I’m a librarian at a large state school. I teach college students how to use the library & to evaluate information. Sometimes local high schools ask me for tours and workshops, and I willingly arrange these activities. I figure if the high school students live around here, they should know how to use our library.
So, yesterday, I arranged a whole morning of computer lab workshop and tours for a group of about 40 high school juniors and seniors from a local Catholic school. I gave the first workshop, one of my grad assistants gave the second, and I had two other grad assistants doing the actual physical tours.
When we do workshops that teach people how to search article databases, we usually use the topic of marijuana, among others. We show the students how to take that large topic, look at it in a scholarly way, and narrow the idea until you get from 3,000 articles to a more manageable, better defined group of articles.

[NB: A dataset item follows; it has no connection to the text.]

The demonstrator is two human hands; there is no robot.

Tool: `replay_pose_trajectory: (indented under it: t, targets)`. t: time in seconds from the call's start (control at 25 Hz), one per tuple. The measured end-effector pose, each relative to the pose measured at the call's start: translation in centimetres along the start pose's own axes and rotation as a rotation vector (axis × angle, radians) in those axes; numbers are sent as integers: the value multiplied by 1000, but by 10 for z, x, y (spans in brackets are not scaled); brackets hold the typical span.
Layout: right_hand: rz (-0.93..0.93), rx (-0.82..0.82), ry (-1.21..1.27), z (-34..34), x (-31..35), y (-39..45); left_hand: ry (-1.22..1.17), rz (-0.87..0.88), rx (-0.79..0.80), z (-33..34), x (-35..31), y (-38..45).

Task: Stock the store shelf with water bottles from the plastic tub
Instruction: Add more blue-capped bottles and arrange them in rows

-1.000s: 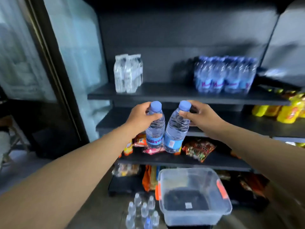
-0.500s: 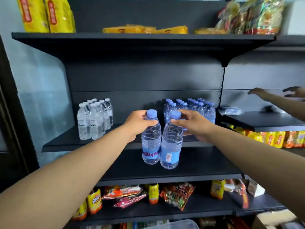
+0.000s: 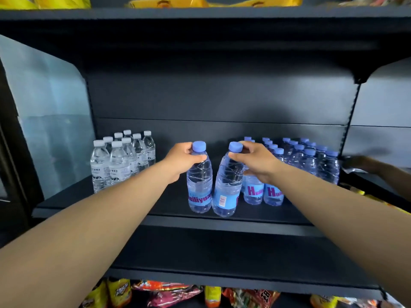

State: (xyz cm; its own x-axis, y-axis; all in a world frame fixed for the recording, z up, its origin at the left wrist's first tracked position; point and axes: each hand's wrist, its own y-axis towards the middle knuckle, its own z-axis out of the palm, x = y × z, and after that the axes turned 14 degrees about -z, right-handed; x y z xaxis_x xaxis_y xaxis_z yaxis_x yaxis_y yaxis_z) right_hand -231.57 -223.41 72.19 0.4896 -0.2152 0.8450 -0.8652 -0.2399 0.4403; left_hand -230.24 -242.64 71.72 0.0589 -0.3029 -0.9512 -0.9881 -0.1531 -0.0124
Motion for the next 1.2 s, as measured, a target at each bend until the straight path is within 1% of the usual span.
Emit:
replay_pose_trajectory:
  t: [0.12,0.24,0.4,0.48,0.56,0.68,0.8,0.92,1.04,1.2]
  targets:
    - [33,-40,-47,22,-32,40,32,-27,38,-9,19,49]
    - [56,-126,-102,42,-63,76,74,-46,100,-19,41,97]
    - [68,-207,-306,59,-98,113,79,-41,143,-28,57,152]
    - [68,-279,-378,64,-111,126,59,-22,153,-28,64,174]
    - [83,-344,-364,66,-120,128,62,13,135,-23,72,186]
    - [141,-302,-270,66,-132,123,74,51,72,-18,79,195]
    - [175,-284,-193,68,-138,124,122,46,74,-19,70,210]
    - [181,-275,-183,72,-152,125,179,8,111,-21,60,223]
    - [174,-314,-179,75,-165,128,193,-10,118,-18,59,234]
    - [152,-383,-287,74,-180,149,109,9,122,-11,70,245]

I must admit, part of the reason I use this particular example is that it gets the students’ attention immediately. A second reason is that there are a lot of anti-drug commercials and programs out there, and I think it’d be nice if students were given the chance to investigate the issues on their own if they wanted to. And finally, its shows the students that they can take this pseudo-funny idea, and look at it in a mature, scholarly way.

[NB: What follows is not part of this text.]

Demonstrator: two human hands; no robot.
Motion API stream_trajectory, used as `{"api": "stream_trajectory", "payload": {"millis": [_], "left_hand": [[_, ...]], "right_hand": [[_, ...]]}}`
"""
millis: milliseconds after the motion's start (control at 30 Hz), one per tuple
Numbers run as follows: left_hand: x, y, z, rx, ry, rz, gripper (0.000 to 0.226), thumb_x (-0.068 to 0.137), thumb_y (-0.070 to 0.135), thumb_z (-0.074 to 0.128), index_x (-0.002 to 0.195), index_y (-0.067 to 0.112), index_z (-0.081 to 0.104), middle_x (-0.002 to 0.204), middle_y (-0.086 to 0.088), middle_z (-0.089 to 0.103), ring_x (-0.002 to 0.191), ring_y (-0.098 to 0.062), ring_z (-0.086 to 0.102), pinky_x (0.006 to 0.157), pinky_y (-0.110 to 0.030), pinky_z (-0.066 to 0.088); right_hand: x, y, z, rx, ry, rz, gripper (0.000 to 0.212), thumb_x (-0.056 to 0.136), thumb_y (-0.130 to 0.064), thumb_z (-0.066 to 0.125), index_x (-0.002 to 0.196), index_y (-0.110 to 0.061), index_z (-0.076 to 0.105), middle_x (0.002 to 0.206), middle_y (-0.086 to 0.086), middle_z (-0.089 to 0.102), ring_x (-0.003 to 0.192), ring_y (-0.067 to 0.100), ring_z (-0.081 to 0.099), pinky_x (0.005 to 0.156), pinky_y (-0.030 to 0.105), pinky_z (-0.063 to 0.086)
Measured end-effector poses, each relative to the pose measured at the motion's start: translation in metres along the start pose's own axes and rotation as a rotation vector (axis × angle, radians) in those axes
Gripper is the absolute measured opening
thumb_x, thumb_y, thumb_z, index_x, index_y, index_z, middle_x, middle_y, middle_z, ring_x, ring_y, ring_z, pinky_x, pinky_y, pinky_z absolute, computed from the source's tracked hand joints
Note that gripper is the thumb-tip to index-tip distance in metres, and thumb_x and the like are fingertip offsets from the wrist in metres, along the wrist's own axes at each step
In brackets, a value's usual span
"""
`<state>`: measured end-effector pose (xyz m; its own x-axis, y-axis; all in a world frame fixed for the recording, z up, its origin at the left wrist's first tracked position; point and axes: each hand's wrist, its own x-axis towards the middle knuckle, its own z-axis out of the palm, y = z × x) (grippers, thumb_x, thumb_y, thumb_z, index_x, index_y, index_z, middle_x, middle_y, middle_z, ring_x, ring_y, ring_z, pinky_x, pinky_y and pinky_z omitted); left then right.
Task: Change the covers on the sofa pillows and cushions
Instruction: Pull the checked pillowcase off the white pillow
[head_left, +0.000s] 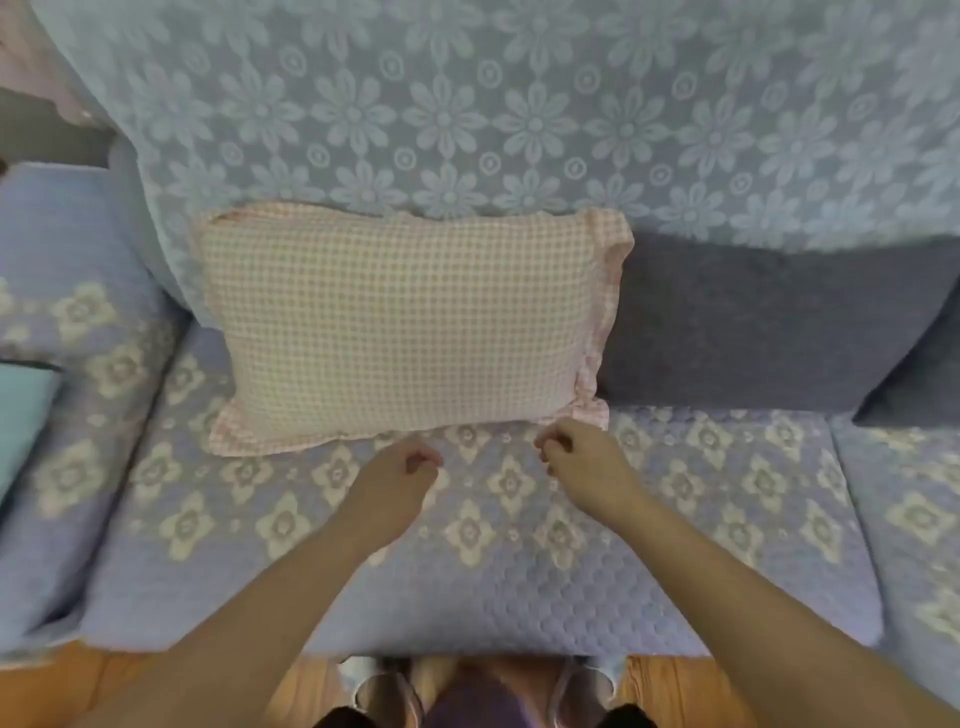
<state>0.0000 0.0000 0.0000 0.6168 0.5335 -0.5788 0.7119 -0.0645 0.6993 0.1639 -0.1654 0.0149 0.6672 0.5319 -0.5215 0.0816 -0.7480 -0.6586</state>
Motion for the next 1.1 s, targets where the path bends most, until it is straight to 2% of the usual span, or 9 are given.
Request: {"api": "stream_trajectory", "payload": {"millis": [100,267,367,467,633,733,867,967,1100], "left_hand": [[0.062,-0.019,-0.006,0.258,0.166,0.252,0.025,0.102,0.021,0.054,0.125,0.02,0.06,0.123,0.0,0.06,0.108,-0.021,0.059,0.095,-0.034,0.048],[0.176,-0.033,-0.036,0.707,0.512,0.712,0.055,0.101,0.027,0.051,0.153,0.015,0.036,0.159,-0.021,0.028,0.148,-0.039,0.025,0.12,-0.051,0.024],[0.224,-0.031,-0.061,0.772,0.56,0.577,0.061,0.106,0.047,0.025,0.161,0.028,0.007,0.168,-0.016,0.003,0.155,-0.036,0.002,0.125,-0.053,0.012],[0.247,-0.053,-0.063,0.868,0.499,0.455,0.073,0.102,0.06,0.02,0.158,0.033,-0.017,0.169,-0.006,-0.014,0.156,-0.025,-0.011,0.126,-0.045,0.004],[0.23,-0.085,-0.04,0.856,0.518,0.489,0.08,0.102,0.059,0.031,0.16,0.027,-0.014,0.17,-0.006,-0.003,0.156,-0.023,-0.002,0.127,-0.041,0.007],[0.189,-0.107,-0.031,0.789,0.572,0.564,0.076,0.1,0.058,0.037,0.162,0.021,0.013,0.165,-0.009,0.023,0.15,-0.026,0.022,0.123,-0.039,0.021],[0.116,-0.111,-0.028,0.765,0.86,0.897,0.066,0.088,0.051,0.048,0.144,0.016,0.047,0.149,-0.015,0.042,0.139,-0.035,0.037,0.115,-0.048,0.031],[0.061,-0.107,-0.041,0.997,0.805,0.91,0.089,0.081,0.07,0.055,0.157,0.037,0.024,0.165,-0.011,0.015,0.154,-0.034,0.007,0.122,-0.053,0.009],[0.007,-0.14,-0.056,1.259,0.691,0.547,0.115,0.074,0.081,0.059,0.155,0.048,-0.016,0.169,0.001,-0.01,0.155,-0.026,-0.014,0.12,-0.052,-0.012]], "right_hand": [[0.06,-0.005,0.007,-0.242,0.054,-0.214,0.021,0.101,-0.015,0.048,0.112,-0.02,0.065,0.111,-0.002,0.063,0.1,0.016,0.057,0.077,0.019,0.044],[0.196,-0.058,-0.012,-0.597,0.377,-0.697,0.047,0.1,-0.03,0.05,0.145,-0.017,0.045,0.157,0.007,0.033,0.146,0.031,0.022,0.12,0.045,0.019],[0.257,-0.078,-0.029,-0.769,0.416,-0.558,0.068,0.101,-0.055,0.037,0.158,-0.023,0.017,0.167,0.001,0.009,0.154,0.028,0.0,0.123,0.052,0.003],[0.277,-0.064,-0.02,-0.938,0.274,-0.34,0.093,0.09,-0.078,0.032,0.16,-0.024,-0.001,0.168,0.002,0.007,0.153,0.028,0.008,0.122,0.054,0.004],[0.236,-0.045,0.011,-0.99,0.194,-0.412,0.107,0.085,-0.076,0.051,0.159,-0.02,0.0,0.161,0.004,0.031,0.147,0.03,0.028,0.119,0.052,0.01],[0.17,-0.026,0.033,-1.077,0.254,-0.511,0.09,0.086,-0.072,0.055,0.155,-0.023,0.024,0.15,0.0,0.047,0.136,0.027,0.043,0.114,0.047,0.022],[0.078,0.017,0.056,-1.12,0.386,-0.667,0.082,0.089,-0.072,0.05,0.153,-0.028,0.024,0.133,-0.001,0.06,0.12,0.026,0.055,0.106,0.043,0.034],[0.018,0.058,0.053,-1.068,0.261,-0.606,0.083,0.088,-0.074,0.047,0.155,-0.04,0.013,0.143,-0.006,0.047,0.129,0.023,0.046,0.104,0.039,0.034],[-0.02,0.114,0.041,-1.053,0.256,-0.607,0.097,0.08,-0.078,0.053,0.155,-0.043,0.001,0.156,-0.001,0.013,0.143,0.023,0.015,0.114,0.043,0.031]]}}
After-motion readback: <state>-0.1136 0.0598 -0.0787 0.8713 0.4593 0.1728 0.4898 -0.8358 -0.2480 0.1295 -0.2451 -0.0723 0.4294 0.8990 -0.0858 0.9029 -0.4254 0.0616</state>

Well, as it turns out, the HS I did the tour for yesterday didn’t appreciate this example. The teacher told one of my grad assistants (I’ve yet to hear this directly) that these, “are impressionable young children and they should not be exposed to information on marijuana!”
ARGH!
The information on marijuana she’s talking about included an article on the economics of the marijuana indrustry published in The Economist. Yes, there was short one by NORML, too. But there wasn’t anything like, “Gee kids, here’s how you get your weed! And here’s how you smoke it! And here’s how you keep it a secret from your school & your parents! And here’s why it’s good for you!”
Anyway, this is enough to make me never want to another high school tour. I will, of course, because I think they’re valuable for the students and good PR for the University. But jeesh!
Are these students supposed to be sheltered from everything until they’re plunked down in a dorm room in some Midwestern college or university and left on their own for the first time! I don’t get this at all.